#### AIM OF THE EXERCISE
Without the images, write out the whole listing exactly.

#### COLLECTED MATERIAL
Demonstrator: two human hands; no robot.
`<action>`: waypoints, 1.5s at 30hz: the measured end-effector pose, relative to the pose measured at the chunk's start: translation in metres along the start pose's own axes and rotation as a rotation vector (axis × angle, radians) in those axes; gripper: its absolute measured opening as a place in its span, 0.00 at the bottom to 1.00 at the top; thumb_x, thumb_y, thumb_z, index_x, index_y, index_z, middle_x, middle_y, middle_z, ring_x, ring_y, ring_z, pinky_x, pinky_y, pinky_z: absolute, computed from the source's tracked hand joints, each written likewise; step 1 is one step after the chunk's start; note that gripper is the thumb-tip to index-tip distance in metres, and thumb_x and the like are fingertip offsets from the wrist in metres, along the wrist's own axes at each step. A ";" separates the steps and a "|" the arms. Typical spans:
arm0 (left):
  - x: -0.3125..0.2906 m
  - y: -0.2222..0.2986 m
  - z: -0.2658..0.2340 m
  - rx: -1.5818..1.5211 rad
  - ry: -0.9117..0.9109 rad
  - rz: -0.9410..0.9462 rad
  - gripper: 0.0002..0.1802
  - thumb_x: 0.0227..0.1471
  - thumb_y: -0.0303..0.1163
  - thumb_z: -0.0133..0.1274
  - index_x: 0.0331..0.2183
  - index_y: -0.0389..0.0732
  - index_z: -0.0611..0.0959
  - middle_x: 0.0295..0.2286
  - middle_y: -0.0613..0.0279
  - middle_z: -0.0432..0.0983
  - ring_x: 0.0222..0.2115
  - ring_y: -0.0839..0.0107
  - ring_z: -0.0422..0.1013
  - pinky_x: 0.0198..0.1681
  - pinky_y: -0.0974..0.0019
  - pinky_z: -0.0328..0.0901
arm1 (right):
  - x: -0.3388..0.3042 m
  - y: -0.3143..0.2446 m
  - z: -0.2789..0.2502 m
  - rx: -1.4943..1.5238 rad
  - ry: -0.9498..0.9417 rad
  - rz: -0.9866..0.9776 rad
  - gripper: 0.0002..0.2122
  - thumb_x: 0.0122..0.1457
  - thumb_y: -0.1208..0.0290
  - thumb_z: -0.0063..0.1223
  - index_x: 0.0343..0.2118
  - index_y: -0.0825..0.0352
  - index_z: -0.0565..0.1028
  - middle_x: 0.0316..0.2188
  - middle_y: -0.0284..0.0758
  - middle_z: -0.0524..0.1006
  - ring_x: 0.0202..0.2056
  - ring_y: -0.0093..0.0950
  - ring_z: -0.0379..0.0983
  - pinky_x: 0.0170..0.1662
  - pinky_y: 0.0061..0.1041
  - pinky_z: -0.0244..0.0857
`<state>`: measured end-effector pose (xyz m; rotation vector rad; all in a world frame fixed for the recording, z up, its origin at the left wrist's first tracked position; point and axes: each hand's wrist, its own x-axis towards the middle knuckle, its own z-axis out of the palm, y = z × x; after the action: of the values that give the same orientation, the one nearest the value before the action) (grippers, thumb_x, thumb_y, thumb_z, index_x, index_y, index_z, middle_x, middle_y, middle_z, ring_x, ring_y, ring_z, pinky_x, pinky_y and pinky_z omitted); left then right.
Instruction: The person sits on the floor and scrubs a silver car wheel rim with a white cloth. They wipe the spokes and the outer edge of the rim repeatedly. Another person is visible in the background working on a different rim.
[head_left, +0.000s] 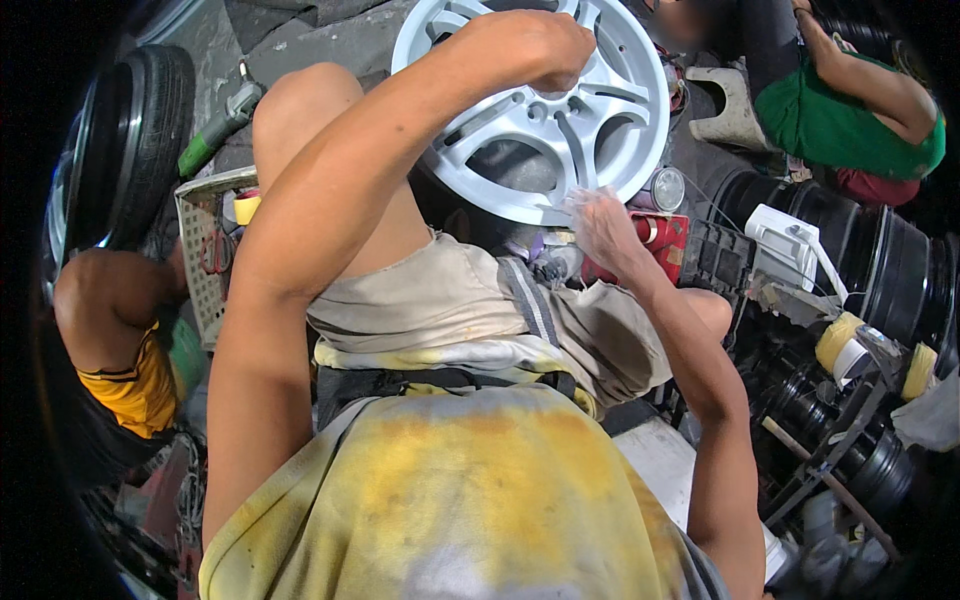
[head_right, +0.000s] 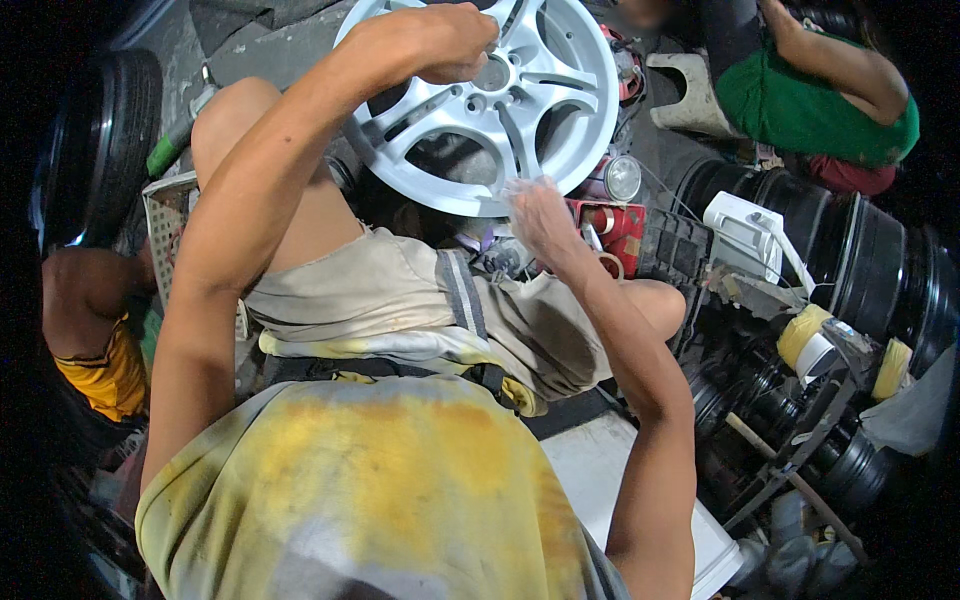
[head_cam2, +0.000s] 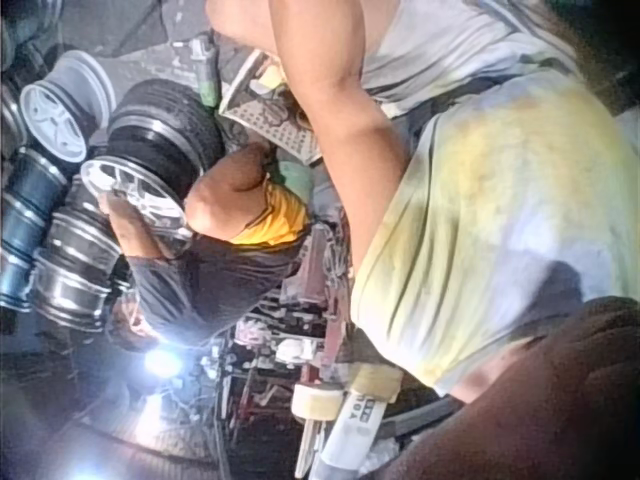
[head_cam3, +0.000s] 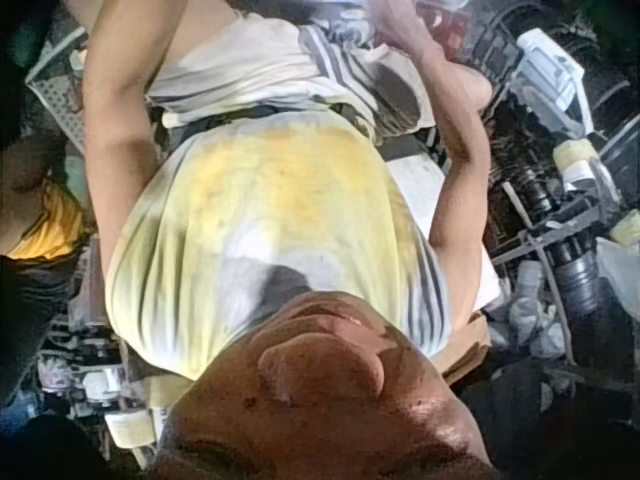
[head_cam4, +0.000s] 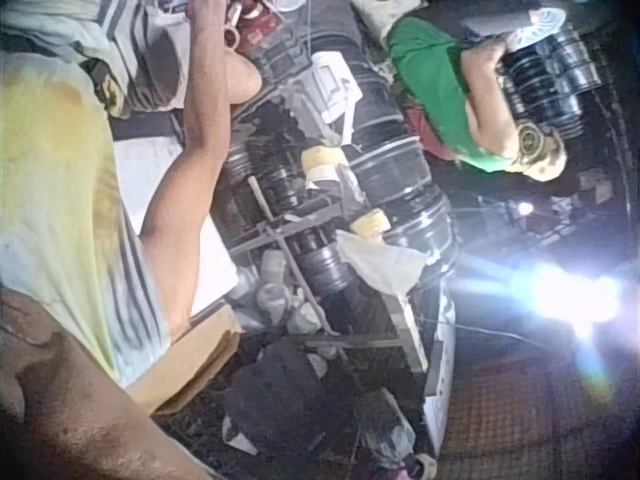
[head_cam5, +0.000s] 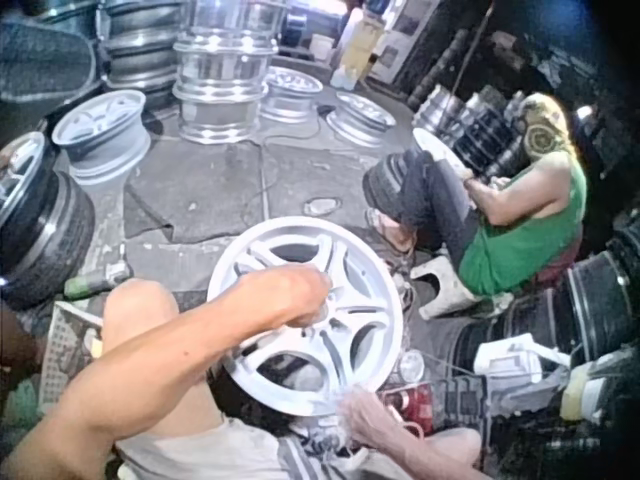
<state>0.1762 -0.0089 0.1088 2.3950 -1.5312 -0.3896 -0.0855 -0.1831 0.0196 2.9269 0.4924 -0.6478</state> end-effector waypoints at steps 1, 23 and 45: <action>0.000 -0.001 0.006 -0.014 0.031 -0.017 0.11 0.44 0.31 0.52 0.25 0.36 0.86 0.27 0.44 0.81 0.32 0.51 0.79 0.37 0.53 0.72 | -0.002 0.002 -0.001 0.009 0.079 -0.043 0.13 0.53 0.75 0.48 0.40 0.62 0.79 0.43 0.37 0.79 0.45 0.32 0.75 0.51 0.37 0.61; -0.011 0.005 -0.009 -0.080 -0.042 -0.092 0.13 0.46 0.31 0.51 0.30 0.34 0.86 0.30 0.40 0.81 0.34 0.52 0.80 0.39 0.51 0.73 | -0.041 0.028 0.000 0.301 0.390 0.079 0.16 0.55 0.79 0.47 0.45 0.66 0.79 0.43 0.41 0.78 0.47 0.41 0.74 0.56 0.38 0.64; -0.010 -0.011 -0.002 0.008 -0.039 -0.019 0.11 0.45 0.31 0.52 0.28 0.35 0.86 0.28 0.45 0.82 0.33 0.51 0.79 0.37 0.54 0.72 | -0.013 0.030 -0.010 0.288 -0.033 0.046 0.12 0.52 0.77 0.47 0.37 0.67 0.80 0.39 0.44 0.79 0.43 0.41 0.75 0.50 0.39 0.66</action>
<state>0.1818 0.0051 0.1079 2.4239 -1.5304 -0.4372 -0.0824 -0.2130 0.0354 3.1761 0.3538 -0.8224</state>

#### WRITTEN SOLUTION
Demonstrator: two human hands; no robot.
`<action>`: waypoints, 1.5s at 30hz: the measured end-effector pose, relative to the pose measured at the chunk's start: translation in metres along the start pose's own axes and rotation as a rotation vector (axis × angle, radians) in those axes; gripper: its absolute measured opening as a place in its span, 0.00 at the bottom to 1.00 at the top; thumb_x, thumb_y, thumb_z, index_x, index_y, index_z, middle_x, middle_y, middle_z, ring_x, ring_y, ring_z, pinky_x, pinky_y, pinky_z: absolute, computed from the source's tracked hand joints, each written likewise; step 1 is one step after the chunk's start; note that gripper is the thumb-tip to index-tip distance in metres, and thumb_x and the like are fingertip offsets from the wrist in metres, along the wrist's own axes at each step. A ";" separates the steps and a "|" the arms. Typical spans:
arm0 (left):
  - x: -0.3125..0.2906 m
  - y: -0.2222..0.2986 m
  - z: -0.2658..0.2340 m
  - rx: -1.5818..1.5211 rad
  - ry: -0.9117..0.9109 rad
  - rz: -0.9410..0.9462 rad
  - gripper: 0.0002..0.1802
  - thumb_x: 0.0227..0.1471
  - thumb_y: -0.0303..0.1163
  - thumb_z: -0.0133..0.1274
  - index_x: 0.0331..0.2183
  - index_y: -0.0389..0.0732
  - index_z: -0.0611..0.0959
  - middle_x: 0.0295..0.2286
  - middle_y: -0.0613..0.0279
  - middle_z: -0.0432..0.0983
  - ring_x: 0.0222..0.2115
  - ring_y: -0.0839..0.0107
  - ring_z: -0.0422..0.1013
  - pinky_x: 0.0198..0.1681
  - pinky_y: -0.0974..0.0019
  - pinky_z: -0.0328..0.0901
arm1 (right):
  - x: -0.3388..0.3042 m
  - y: -0.3143..0.2446 m
  - z: -0.2789..0.2502 m
  - rx: -1.4943..1.5238 rad
  - ry: -0.9498..0.9417 rad
  - rz: -0.9866..0.9776 rad
  - gripper: 0.0002..0.2122
  - thumb_x: 0.0122..0.1457
  - thumb_y: -0.1208..0.0290
  - thumb_z: -0.0063..0.1223
  - index_x: 0.0343..0.2118
  - index_y: -0.0825..0.0352
  - index_z: -0.0565..0.1028
  - middle_x: 0.0316..0.2188
  - middle_y: -0.0284..0.0758
  - middle_z: -0.0524..0.1006
  - ring_x: 0.0202..0.2056
  - ring_y: -0.0093..0.0950
  - ring_z: -0.0379..0.0983
  - pinky_x: 0.0170..0.1662
  - pinky_y: 0.0061..0.1041
  - pinky_z: -0.0244..0.0857
`<state>`: measured end-effector pose (xyz m; rotation vector rad; all in a world frame fixed for the recording, z up, its origin at the left wrist's first tracked position; point and axes: each hand's wrist, its own x-axis towards the middle knuckle, its own z-axis out of the palm, y = z × x; after the action: of the values that give the same orientation, the one nearest the value before the action) (grippers, thumb_x, thumb_y, thumb_z, index_x, index_y, index_z, middle_x, middle_y, middle_z, ring_x, ring_y, ring_z, pinky_x, pinky_y and pinky_z omitted); left then right.
Instruction: The person sits on the floor and scrubs a silver car wheel rim with a white cloth. They wipe the spokes and the outer edge of the rim repeatedly. Another person is visible in the background working on a different rim.
[head_left, +0.000s] 
[head_right, +0.000s] 
[head_cam2, +0.000s] 
[head_cam3, +0.000s] 
[head_cam4, +0.000s] 
[head_cam5, +0.000s] 
<state>0.1762 -0.0089 0.1088 2.3950 -1.5312 -0.3896 -0.0855 -0.1831 0.0196 2.9269 0.4924 -0.6478</state> end-effector waypoints at steps 1, 23 and 45: <action>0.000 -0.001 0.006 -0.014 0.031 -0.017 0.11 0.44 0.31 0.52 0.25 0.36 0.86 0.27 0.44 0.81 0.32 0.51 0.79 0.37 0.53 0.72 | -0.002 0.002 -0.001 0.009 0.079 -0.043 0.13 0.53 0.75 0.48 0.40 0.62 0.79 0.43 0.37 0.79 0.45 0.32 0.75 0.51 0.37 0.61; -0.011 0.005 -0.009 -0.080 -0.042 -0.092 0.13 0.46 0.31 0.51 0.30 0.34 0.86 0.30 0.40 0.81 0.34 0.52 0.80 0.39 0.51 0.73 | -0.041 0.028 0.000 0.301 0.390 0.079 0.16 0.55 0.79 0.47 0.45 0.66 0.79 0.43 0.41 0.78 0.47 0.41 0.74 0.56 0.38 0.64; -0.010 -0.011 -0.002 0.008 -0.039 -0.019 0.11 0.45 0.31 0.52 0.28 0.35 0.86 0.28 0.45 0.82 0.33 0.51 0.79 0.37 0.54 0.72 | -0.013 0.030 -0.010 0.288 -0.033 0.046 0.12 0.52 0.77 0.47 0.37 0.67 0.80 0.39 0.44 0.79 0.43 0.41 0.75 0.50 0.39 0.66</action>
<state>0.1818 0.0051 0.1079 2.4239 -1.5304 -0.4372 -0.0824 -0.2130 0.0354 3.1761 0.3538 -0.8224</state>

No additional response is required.